We can start by computing the integrals on the left-hand side: $$ \int \limits_{-T/2}^{T/2} \mathrm{e}^{\pm \mathrm{i} (E_p - E_k)t/\hbar} \mathrm{d} t = \frac{\sin(T (E_p-E_k) /2\hbar)}{(E_p-E_k)/2\hbar} $$ (for $E_k = E_p$ the result is $T$, which is just the limit of the right-hand side as $E_k \to E_p$). Therefore, we can rewrite your statement as $$ \lim_{T \to \infty} \frac{4 \hbar^2 \sin^2(T (E_p-E_k) /2\hbar)}{T(E_p-E_k)^2} = 2 \pi \hbar \delta(E_p - E_k) \, . $$ This is a limit in the sense of distributions, so we need to show that both sides give the same result when applied to an arbitrary test function (a Schwartz function $f \in \mathcal{S}(\mathbb{R})$, for example).
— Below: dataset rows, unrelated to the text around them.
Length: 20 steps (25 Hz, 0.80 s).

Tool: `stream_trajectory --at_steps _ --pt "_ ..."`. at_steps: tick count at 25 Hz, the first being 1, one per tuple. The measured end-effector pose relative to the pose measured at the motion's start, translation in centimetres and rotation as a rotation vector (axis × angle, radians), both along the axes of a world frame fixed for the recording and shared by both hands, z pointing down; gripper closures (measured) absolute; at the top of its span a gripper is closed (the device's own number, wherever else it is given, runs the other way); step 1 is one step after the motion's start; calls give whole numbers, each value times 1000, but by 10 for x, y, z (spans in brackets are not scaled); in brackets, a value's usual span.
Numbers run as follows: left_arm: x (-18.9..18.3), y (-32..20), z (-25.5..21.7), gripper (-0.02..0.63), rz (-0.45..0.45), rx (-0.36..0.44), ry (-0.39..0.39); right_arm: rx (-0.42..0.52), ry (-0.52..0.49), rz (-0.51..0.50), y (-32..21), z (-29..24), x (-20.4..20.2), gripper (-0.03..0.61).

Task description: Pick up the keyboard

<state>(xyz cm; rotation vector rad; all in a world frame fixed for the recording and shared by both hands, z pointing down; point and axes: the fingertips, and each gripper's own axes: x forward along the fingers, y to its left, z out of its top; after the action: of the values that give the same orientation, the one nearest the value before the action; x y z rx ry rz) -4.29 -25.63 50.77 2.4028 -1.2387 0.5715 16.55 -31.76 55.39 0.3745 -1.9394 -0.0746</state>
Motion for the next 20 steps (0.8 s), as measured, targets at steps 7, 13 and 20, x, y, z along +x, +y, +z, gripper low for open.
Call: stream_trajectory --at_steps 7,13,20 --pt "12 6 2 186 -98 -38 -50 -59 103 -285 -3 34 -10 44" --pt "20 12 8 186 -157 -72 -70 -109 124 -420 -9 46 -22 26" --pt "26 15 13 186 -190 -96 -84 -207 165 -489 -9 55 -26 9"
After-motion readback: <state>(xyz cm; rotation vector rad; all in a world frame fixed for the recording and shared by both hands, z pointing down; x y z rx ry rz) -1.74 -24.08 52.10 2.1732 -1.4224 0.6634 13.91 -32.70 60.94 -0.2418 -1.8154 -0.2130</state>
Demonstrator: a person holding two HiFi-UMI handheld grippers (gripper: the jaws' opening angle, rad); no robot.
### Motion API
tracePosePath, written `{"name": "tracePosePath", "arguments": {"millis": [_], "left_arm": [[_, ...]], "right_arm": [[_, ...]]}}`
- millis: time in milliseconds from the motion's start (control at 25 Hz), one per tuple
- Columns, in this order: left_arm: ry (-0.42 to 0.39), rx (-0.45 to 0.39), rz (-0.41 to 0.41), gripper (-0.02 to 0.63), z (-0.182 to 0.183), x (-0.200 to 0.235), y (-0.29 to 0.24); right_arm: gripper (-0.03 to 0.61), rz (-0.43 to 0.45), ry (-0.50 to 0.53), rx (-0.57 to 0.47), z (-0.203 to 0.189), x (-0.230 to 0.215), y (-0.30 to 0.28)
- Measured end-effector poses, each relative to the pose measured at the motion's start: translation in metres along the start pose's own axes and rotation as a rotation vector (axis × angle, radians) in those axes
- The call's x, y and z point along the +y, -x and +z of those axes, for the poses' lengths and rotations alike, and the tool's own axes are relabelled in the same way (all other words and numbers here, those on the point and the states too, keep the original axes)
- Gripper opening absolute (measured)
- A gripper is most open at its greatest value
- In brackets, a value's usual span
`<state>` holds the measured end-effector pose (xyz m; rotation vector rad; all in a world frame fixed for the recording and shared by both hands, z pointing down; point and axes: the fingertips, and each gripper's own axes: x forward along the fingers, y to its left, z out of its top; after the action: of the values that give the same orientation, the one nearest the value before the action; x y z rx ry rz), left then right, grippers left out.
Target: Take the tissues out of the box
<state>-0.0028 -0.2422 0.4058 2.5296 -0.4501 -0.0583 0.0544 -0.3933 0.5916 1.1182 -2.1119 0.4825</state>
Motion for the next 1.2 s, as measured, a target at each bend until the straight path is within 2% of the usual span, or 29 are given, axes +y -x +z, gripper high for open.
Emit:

We know that $$ \int \limits_{\mathbb{R}} 2 \pi \hbar \delta(E_p - E_k) f(E_k) \, \mathrm{d} E_k = 2 \pi \hbar f(E_p) \, . $$ For the left-hand side we let $T (E_p - E_k)/2\hbar = x$ to obtain \begin{align} \lim_{T \to \infty} \int \limits_{\mathbb{R}} \frac{4 \hbar^2 \sin^2(T (E_p-E_k) /2\hbar)}{T(E_p-E_k)^2} f(E_k) \, \mathrm{d} E_k &= \lim_{T \to \infty} 2 \hbar \int \limits_{\mathbb{R}} f\left(E_p - \frac{2 \hbar x}{T}\right) \frac{\sin^2(x)}{x^2} \, \mathrm{d} x \\ &= 2 \hbar \int \limits_{\mathbb{R}} \lim_{T \to \infty} f\left(E_p - \frac{2 \hbar x}{T}\right) \frac{\sin^2(x)}{x^2} \, \mathrm{d} x \\ &= 2 \hbar f(E_p) \int \limits_{\mathbb{R}} \frac{\sin^2(x)}{x^2} \, \mathrm{d} x = 2 \pi \hbar f(E_p) \, , \end{align} where we used the dominated convergence theorem to take the limit inside the integral. The value of the final integral is derived here.